Thursday, May 2, 2019

Salvation Run #5 (May, 2008)


Another week later on Hell Planet. Catwoman continued to keep her own company while spying on others. The Joker's camp, being the most shiftless, launched a predawn raid on Luthor's supply silos. Although Joker's side was outnumbered, he managed to get the drop on Lex before Deadshot got the drop on him, leading to a Mexican stand-off. Then Catwoman got caught on the scene and Lex managed to talk all parties into believing she was a spy for Waller's people on Earth. To save her own skin, she gave up Blockbuster's true identity and fled the scene.
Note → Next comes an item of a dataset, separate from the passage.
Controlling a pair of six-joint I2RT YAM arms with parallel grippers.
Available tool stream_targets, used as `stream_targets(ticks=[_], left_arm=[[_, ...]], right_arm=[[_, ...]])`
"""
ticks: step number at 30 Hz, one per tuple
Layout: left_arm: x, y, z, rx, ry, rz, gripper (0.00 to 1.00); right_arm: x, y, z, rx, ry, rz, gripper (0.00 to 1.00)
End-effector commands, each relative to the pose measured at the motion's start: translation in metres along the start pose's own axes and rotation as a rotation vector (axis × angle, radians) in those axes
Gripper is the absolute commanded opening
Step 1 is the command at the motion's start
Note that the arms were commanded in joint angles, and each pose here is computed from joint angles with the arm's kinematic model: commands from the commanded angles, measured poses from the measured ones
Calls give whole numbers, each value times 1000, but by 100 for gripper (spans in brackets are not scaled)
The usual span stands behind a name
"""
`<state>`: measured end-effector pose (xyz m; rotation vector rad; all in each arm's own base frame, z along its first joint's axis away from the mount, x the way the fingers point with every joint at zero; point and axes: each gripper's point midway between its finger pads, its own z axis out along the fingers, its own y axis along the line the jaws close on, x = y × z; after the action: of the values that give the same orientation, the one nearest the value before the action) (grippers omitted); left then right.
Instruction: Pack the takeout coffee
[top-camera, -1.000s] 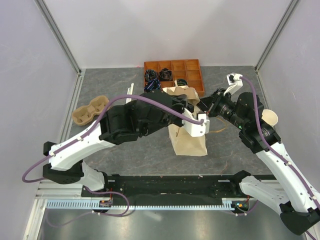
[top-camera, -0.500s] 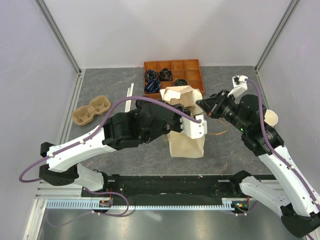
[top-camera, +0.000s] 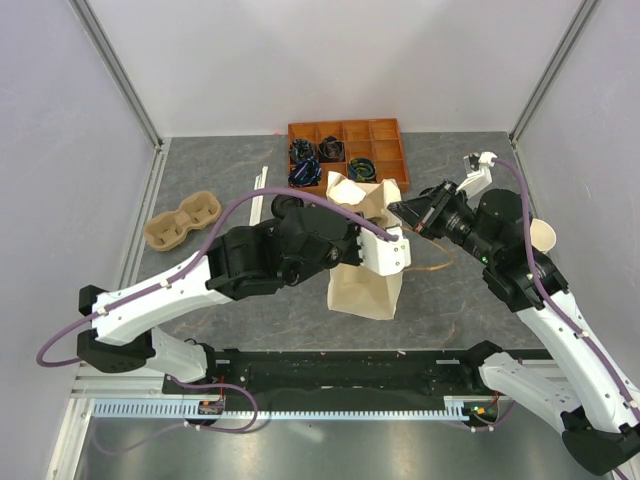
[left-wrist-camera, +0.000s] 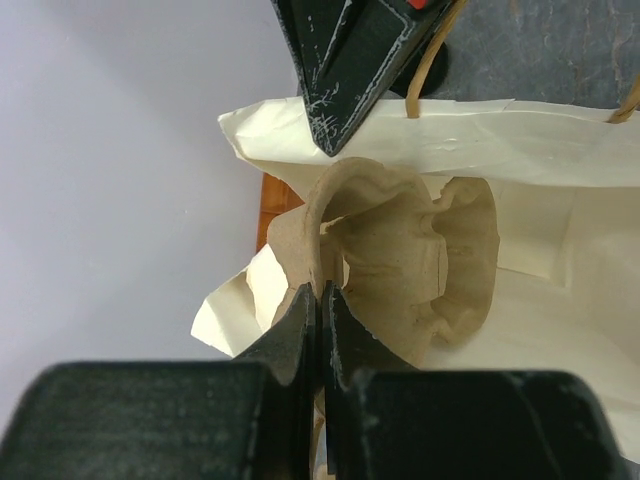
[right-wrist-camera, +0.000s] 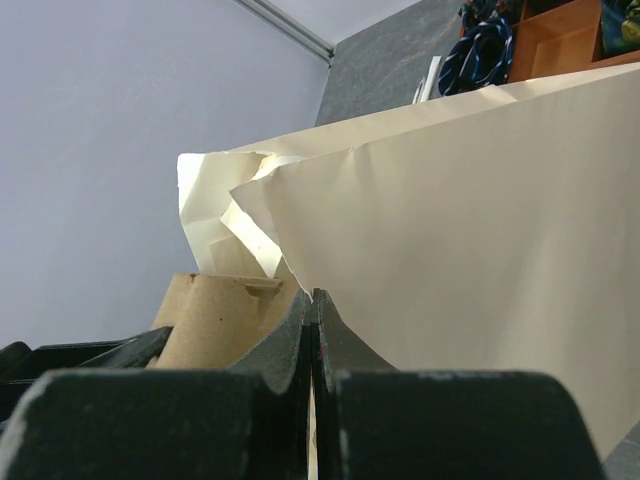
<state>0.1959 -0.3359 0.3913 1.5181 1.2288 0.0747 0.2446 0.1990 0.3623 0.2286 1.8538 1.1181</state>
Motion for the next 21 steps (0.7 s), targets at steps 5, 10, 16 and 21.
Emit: stream_targets(ticks=[5, 10, 16, 21], left_arm=[[0, -26, 18, 89, -38, -73, 2], [6, -37, 26, 98, -44, -75, 2], [9, -51, 41, 102, -54, -88, 2], [17, -64, 52, 126, -55, -80, 2]], right_arm=[[4, 16, -5, -64, 32, 39, 0], [6, 14, -7, -66, 32, 14, 0], [13, 7, -9, -54, 52, -2, 0], [16, 2, -10, -39, 58, -6, 0]])
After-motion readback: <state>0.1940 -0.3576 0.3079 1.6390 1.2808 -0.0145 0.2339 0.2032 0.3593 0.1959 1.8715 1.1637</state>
Despite remaining visible and tangible while trying to talk to the assembled villains and it being known that he was in possession of a communicator that supposedly reached back home, everyone piled on the exposed Martian Manhunter as hard as they were able while tripping over each other. J'Onn took a punch from Mammoth and a citrus-like fruit to the head. He retaliated by dive-bombing Giganta in the solar plexus and simultaneously battling 20+ bad guys without breaking a sweat. He also blasted a (cyborg?) villain (Thinker?) through the chest with laser vision in what may have been a fatality, but the dude was too obscure for me to be able to positively identify. The Alien Atlas didn't run into trouble until Luthor gathered the sonics for an initial counteroffensive and then a group of fire-blasters (including Neutron, Heat Wave & effigy) for the coup de grĂ¢ce. Sure the valuable communicator was destroyed, a powerful potential ally was felled, and wrathful heroes surely would be even less inclined to rescue them (and might actively retaliate,) but Salvation Run, ya'll

Elsewhere, Vandal Savage revealed to Lady Flash that the women he lured away were intended to be his personal breeding stock, and would have no say in the matter, because he only meant that this would be his paradise. Plenty of room for fights and two page spreads, but not even a smidge for subtlety. Also, it turned out the Hell Planet was created by Apokolips as a training ground for Parademons, and the trainees having the opportunity to take on all those super-villains would surely forge some of their greatest soldiers yet...

"Through a Glass Darkly Deadly" was by Matthew Sturges, Joe Bennett, and Belardino Brabo. Why yes, that is a new art team five issues into a seven part mini-series. On the right book with good embellishment, I have no major problem with Sean Chen, but his loose perfunctory work here only made an ugly book uglier. Bennett makes the title look so much better, at times I almost forgot what a stinky turd the script was. This book fits neatly in a pattern where some muckity muck at DC *cough*didio*cough* talks a modest talent without a serious following into executing a terrible idea that tanks their career.